Appreciate any similar/related experiences anyone has had!!

After 18 minutes of uninterrupted operation (a record) - the Modem Crapped. 2 faults+reboots then when up I restarted the redSensorToCloud app and the Modem immediately Failed two more times.
At this point I was able to get one data transfer to AirVantage and the Modem failed & rebooted again! …and despite app start or not the Modem is now back to rebooting at a high periodic rate (every few minutes). I am taking various isolation steps - but highly unusual that it would run (cold) for almost 20 minutes then start Failing/rebooting at 2 minute intervals).

A heat issue? - doubtful as the modem module is reporting 36deg C…

Has anyone encountered similar critical Modem Faults and isolated the root cause?

Thanks all,
Mike

Hi Mike,

We’re aware of this modem software stability issue, and have a solution in the upcoming Release 11 firmware. Unfortunately there’s no workaround offered without upgrading firmware. Release 11 will be available soon pending internal validation, but that particular solution has been validated in internally created scenarios that were previously resulting in the same failure.

The failure isn’t directly related to the mangOH apps, but rather to the network activity triggered by those applications. The solution will be contained in Modem firmware.

Unfortunately we can’t provide the solution until fully validated (including other Release 11 improvements), but I hope this explanation helps in the meantime.

Ryan

Ryan,

This is a help - I’ve been running in circles with fresh setups/installs and builds of every permutation.

I’ve just ordered a second platform suspecting faulty Hardware.

So saving me from further anguish makes me very happy!

Thanks,

Mike

1 Like

Can I assume a NOTICE will be posted when the stability and build issue(s) have been resolved?

I have been periodically re-making with latest legato_framework as well as mangOH - (still to no avail).

Notification with the recipe for a buildable and functional (no instability) WP7700 magOH red will be MUCH appreciated!

Thanks,
Mike

Can you tell me where to find the version of the mangOH source(s) and how to correlate to the appropriate (buildable) legato release?

ie
cd ~/mangOH git pull && git submodule update --init

Always ensures the latest mangOH source - but there’s no indication with which legato it will completely build. I get different make red_wp77xx Error/Faults with each variant of legato and with every ‘update’ of mangOH source files.

I must be missing something right in front of my face.

Can you please clarify?

Hi @mikebp,

The command you listed ( cd ~/mangOH git pull && git submodule update --init) will make sure that you have the latest mangOH code.

mangOH code currently doesn’t have version numbers or indicate which version(s) of Legato are supported. I expect to see this improve over the next year.

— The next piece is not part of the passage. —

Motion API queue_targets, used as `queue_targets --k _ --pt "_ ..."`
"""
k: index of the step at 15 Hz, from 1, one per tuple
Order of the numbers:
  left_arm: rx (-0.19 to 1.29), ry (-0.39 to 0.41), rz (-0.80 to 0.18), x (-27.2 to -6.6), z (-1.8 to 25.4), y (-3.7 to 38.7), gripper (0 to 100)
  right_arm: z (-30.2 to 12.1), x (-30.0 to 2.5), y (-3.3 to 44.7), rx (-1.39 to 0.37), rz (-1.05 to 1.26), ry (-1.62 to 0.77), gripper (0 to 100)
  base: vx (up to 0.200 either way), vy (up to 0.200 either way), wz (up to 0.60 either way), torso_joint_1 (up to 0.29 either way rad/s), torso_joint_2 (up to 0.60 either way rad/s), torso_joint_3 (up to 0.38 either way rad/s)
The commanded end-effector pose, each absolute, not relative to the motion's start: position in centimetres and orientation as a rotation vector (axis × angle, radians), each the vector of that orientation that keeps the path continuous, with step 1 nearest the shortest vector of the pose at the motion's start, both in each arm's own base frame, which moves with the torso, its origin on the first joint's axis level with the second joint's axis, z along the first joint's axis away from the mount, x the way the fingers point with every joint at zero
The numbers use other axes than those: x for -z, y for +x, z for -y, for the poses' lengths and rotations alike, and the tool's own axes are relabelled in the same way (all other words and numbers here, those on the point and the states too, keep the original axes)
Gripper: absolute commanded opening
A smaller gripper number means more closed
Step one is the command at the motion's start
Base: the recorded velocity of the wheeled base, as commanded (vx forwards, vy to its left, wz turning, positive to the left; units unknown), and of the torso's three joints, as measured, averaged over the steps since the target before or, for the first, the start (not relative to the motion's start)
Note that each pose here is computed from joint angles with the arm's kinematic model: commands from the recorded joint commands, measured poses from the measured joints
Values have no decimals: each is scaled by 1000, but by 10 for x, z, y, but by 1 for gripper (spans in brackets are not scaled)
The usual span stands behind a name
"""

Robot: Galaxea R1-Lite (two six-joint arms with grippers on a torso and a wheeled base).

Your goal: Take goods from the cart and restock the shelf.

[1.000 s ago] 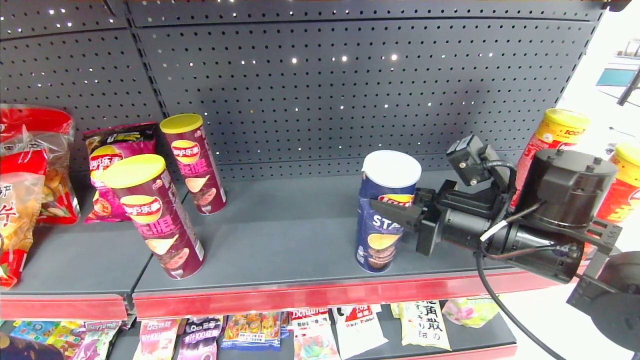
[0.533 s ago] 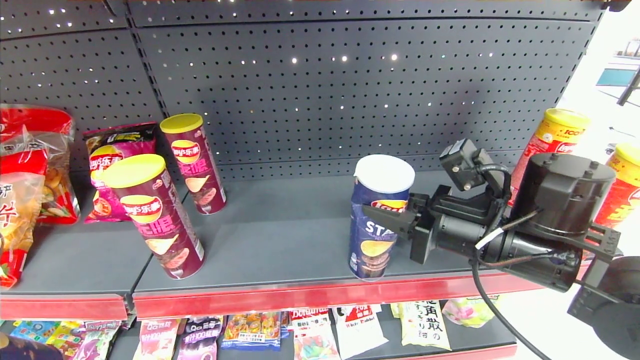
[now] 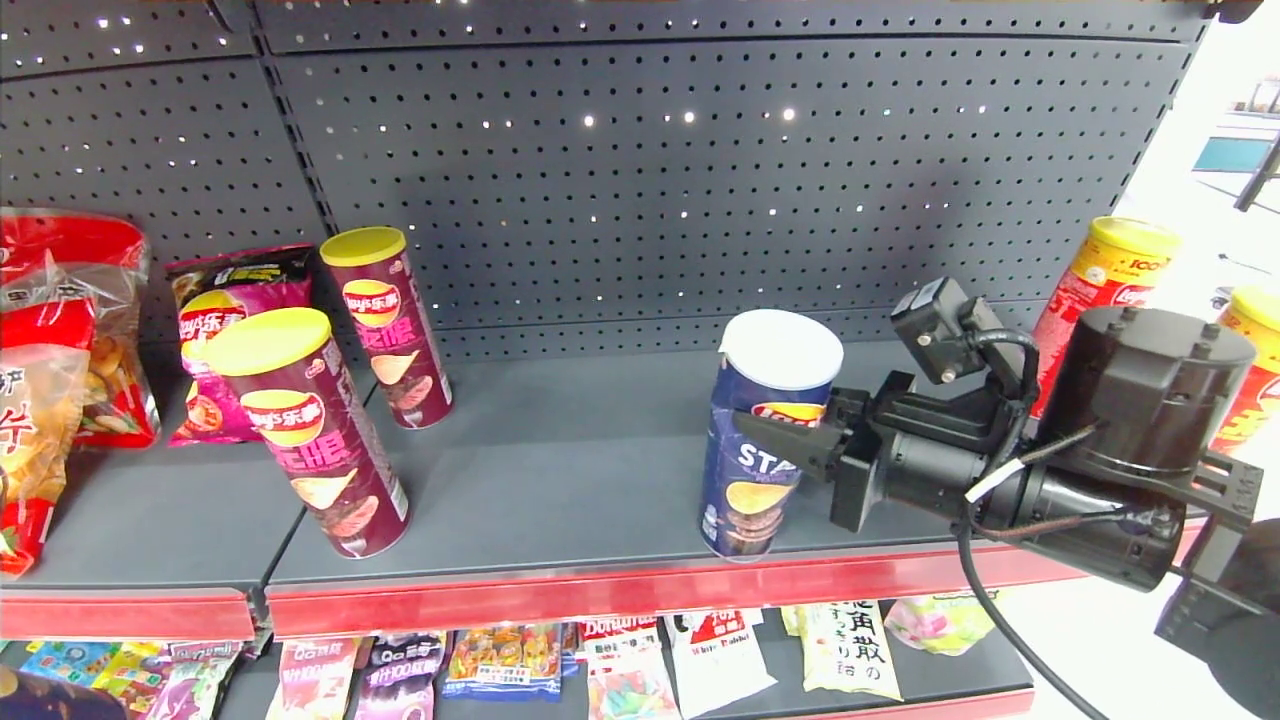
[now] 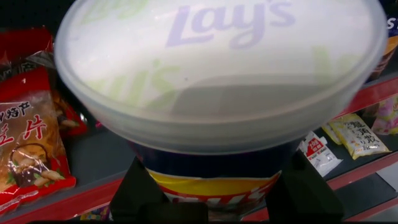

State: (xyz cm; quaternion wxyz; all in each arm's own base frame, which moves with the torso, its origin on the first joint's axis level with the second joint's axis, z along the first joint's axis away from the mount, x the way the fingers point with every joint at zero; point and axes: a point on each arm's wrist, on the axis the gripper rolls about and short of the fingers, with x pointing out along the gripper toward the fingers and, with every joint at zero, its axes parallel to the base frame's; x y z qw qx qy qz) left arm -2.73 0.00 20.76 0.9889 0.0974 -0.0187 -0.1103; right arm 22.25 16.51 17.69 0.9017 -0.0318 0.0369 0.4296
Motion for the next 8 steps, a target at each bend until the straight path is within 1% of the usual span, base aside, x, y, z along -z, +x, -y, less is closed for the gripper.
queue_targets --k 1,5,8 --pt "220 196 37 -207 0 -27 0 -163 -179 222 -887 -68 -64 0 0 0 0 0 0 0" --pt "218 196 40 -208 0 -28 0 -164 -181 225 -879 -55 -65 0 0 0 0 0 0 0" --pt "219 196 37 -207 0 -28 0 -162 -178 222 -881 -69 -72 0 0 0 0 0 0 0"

For now, I can tell you that the mangOH team is using Legato 19.01.0 internally.

@dfrey

Yes, thanks, this is the command I use and then I try building with the latest legato release and work backward hoping I encounter the one in which the entire red_wp77xx builds to completion. With each “update --init” it will build with some/none and/or different legato versions than the previous “update --init”. Late last week - I could not get any make red_wp77xx to build to completion with faults. …and since I cannot go back to a previous mangOH (and I don’t know when mangOH changed) I’m effectively stuck in an “update --init” loop - stepping through a slew of legato releases.

Not productive.

I also see some ‘psuedo-solutions’ indicating one should simply comment out parts of mangOH (sensors) so it builds - however those are all parts that I require.

I have tried 19.01.0 and it was not able to build red_wp77xx. …at least with that days mangOH “update --init”.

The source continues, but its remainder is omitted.